→ **COLLECTED DATA**:
********************

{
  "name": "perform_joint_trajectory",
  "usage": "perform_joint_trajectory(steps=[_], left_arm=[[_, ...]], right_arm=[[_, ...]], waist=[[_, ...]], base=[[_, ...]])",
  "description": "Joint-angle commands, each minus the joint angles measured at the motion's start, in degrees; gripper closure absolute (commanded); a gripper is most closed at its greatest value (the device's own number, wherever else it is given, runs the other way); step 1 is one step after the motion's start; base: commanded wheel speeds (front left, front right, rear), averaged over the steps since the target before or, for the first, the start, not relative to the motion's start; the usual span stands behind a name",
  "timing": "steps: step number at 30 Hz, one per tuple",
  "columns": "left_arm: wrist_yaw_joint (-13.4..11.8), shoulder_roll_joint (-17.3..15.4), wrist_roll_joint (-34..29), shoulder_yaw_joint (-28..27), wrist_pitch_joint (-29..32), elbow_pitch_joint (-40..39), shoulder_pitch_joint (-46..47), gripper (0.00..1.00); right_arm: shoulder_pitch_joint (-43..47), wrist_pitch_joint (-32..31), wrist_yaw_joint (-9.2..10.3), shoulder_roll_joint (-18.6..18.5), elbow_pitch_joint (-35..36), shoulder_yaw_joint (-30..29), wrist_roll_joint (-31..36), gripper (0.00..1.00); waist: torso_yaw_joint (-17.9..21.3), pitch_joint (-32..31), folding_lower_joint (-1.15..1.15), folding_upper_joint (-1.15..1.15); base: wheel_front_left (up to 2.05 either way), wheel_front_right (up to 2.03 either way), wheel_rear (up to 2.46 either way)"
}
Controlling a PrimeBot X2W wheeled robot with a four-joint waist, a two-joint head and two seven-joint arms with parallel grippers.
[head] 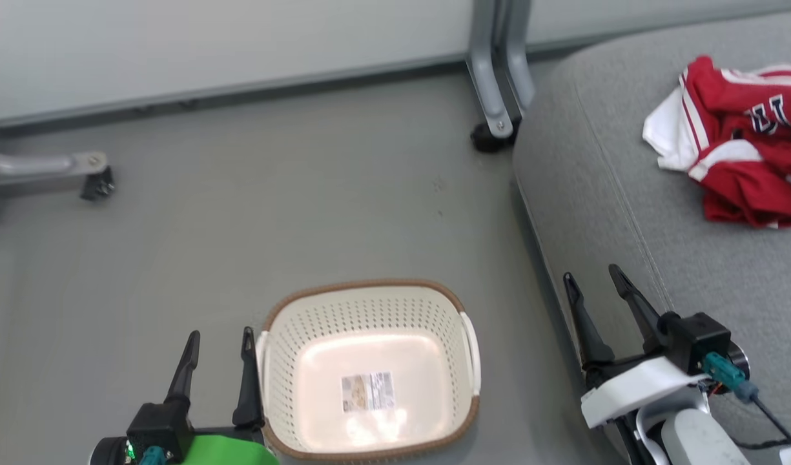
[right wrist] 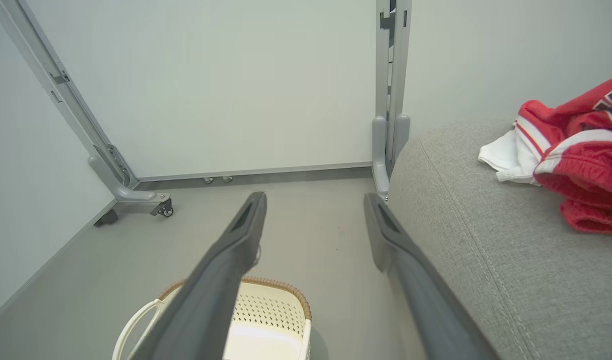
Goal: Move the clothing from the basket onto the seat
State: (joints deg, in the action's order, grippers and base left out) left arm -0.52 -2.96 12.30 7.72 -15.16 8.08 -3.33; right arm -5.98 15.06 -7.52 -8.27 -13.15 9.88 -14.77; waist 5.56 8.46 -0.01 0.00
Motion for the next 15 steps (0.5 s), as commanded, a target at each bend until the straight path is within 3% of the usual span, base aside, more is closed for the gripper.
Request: perform_joint_trajectory(steps=[1, 8, 15], left_arm=[[-0.44, 0.05, -0.56, 0.26, 0.02, -1.09, -1.70, 0.00], [-0.51, -0.01, -1.72, 1.62, 0.03, -6.31, -6.36, 0.00], [-0.83, -0.01, -1.94, 2.48, 0.03, -6.27, -9.54, 0.00]], right_arm=[[1.85, 0.16, 0.06, 0.34, 1.28, -0.17, 0.53, 0.00], [8.47, 0.16, 0.06, 2.65, 7.03, -2.67, 4.77, 0.00], [12.26, 0.16, 0.06, 3.20, 7.65, -3.59, 6.04, 0.00]], waist=[[-7.23, -9.11, 0.01, 0.00], [-7.66, -12.79, 0.01, 0.00], [-6.71, -15.21, 0.01, 0.00]], base=[[0.00, 0.00, 0.00], [0.00, 0.00, 0.00], [0.00, 0.00, 0.00]])
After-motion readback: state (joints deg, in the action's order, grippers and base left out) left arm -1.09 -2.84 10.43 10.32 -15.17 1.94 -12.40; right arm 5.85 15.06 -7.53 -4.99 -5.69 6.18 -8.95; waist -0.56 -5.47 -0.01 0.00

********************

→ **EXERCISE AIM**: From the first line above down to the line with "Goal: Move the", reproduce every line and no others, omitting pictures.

→ **RESPONSE AREA**:
{
  "name": "perform_joint_trajectory",
  "usage": "perform_joint_trajectory(steps=[_], left_arm=[[_, ...]], right_arm=[[_, ...]], waist=[[_, ...]], base=[[_, ...]])",
  "description": "Joint-angle commands, each minus the joint angles measured at the motion's start, in degrees; gripper closure absolute (commanded); a gripper is most closed at its greatest value (the device's own number, wherever else it is given, runs the other way); step 1 is one step after the motion's start; base: commanded wheel speeds (front left, front right, rear), averaged over the steps since the target before or, for the first, the start, not relative to the motion's start; the usual span stands behind a name",
  "timing": "steps: step number at 30 Hz, one per tuple",
  "columns": "left_arm: wrist_yaw_joint (-13.4..11.8), shoulder_roll_joint (-17.3..15.4), wrist_roll_joint (-34..29), shoulder_yaw_joint (-28..27), wrist_pitch_joint (-29..32), elbow_pitch_joint (-40..39), shoulder_pitch_joint (-46..47), gripper (0.00..1.00); right_arm: shoulder_pitch_joint (-43..47), wrist_pitch_joint (-32..31), wrist_yaw_joint (-9.2..10.3), shoulder_roll_joint (-18.6..18.5), elbow_pitch_joint (-35..36), shoulder_yaw_joint (-30..29), wrist_roll_joint (-31..36), gripper (0.00..1.00); waist: torso_yaw_joint (-17.9..21.3), pitch_joint (-32..31), folding_lower_joint (-1.15..1.15), folding_upper_joint (-1.15..1.15); base: wheel_front_left (up to 2.05 either way), wheel_front_right (up to 2.03 either way), wheel_rear (up to 2.46 either way)"
}
Controlling a PrimeBot X2W wheeled robot with a four-joint waist, a two-joint head and two seven-joint arms with parallel grippers.
[head] 
[right wrist] 
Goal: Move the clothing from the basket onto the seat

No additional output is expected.